§ **How to complete this task**
Write the data below out again, unchanged.

§ **The data**

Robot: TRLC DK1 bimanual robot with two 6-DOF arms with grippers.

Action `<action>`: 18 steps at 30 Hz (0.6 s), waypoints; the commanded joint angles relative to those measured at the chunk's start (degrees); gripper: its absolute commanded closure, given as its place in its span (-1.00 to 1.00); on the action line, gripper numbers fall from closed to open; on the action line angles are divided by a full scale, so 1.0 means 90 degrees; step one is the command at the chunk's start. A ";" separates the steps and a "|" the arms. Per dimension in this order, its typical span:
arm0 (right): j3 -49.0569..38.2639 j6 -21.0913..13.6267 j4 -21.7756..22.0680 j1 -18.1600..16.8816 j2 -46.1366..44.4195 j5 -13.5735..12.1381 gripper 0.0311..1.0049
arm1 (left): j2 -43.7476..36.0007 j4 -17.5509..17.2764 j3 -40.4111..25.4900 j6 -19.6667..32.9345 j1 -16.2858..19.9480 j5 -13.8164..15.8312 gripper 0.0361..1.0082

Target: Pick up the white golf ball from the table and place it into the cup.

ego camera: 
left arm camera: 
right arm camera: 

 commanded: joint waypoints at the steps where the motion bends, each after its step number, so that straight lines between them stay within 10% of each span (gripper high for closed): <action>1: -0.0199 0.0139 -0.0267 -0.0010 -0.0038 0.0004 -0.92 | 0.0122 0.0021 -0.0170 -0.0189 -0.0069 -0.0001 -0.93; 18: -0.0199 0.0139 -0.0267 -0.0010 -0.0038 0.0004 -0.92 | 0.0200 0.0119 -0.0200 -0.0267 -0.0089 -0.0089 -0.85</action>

§ **Written response**
Robot: TRLC DK1 bimanual robot with two 6-DOF arms with grippers.

Action `<action>`: 18 steps at 30 Hz (0.6 s), waypoints; the commanded joint angles relative to those measured at the chunk's start (degrees); gripper: its absolute commanded closure, given as its place in its span (-1.00 to 1.00); on the action line, gripper numbers fall from closed to open; on the action line angles are divided by a full scale, so 1.0 means 90 degrees; step one is the command at the chunk's start. A ";" separates the steps and a "|" the arms. Per dimension in this order, its typical span:
arm0 (right): j3 -49.0569..38.2639 j6 -21.0913..13.6267 j4 -21.7756..22.0680 j1 -18.1600..16.8816 j2 -46.1366..44.4195 j5 -13.5735..12.1381 gripper 0.0311..1.0049
arm1 (left): j2 -43.7476..36.0007 j4 -17.5509..17.2764 j3 -40.4111..25.4900 j6 -19.6667..32.9345 j1 -16.2858..19.9480 j5 -13.8164..15.8312 gripper 0.0361..1.0082

Target: Pick up the white golf ball from the table and place it into the cup.

ego camera: 
left arm camera: 
right arm camera: 

 commanded: joint waypoints at the steps where the motion bends, each after its step number, so that straight lines between them stay within 10% of each span (gripper high for closed): <action>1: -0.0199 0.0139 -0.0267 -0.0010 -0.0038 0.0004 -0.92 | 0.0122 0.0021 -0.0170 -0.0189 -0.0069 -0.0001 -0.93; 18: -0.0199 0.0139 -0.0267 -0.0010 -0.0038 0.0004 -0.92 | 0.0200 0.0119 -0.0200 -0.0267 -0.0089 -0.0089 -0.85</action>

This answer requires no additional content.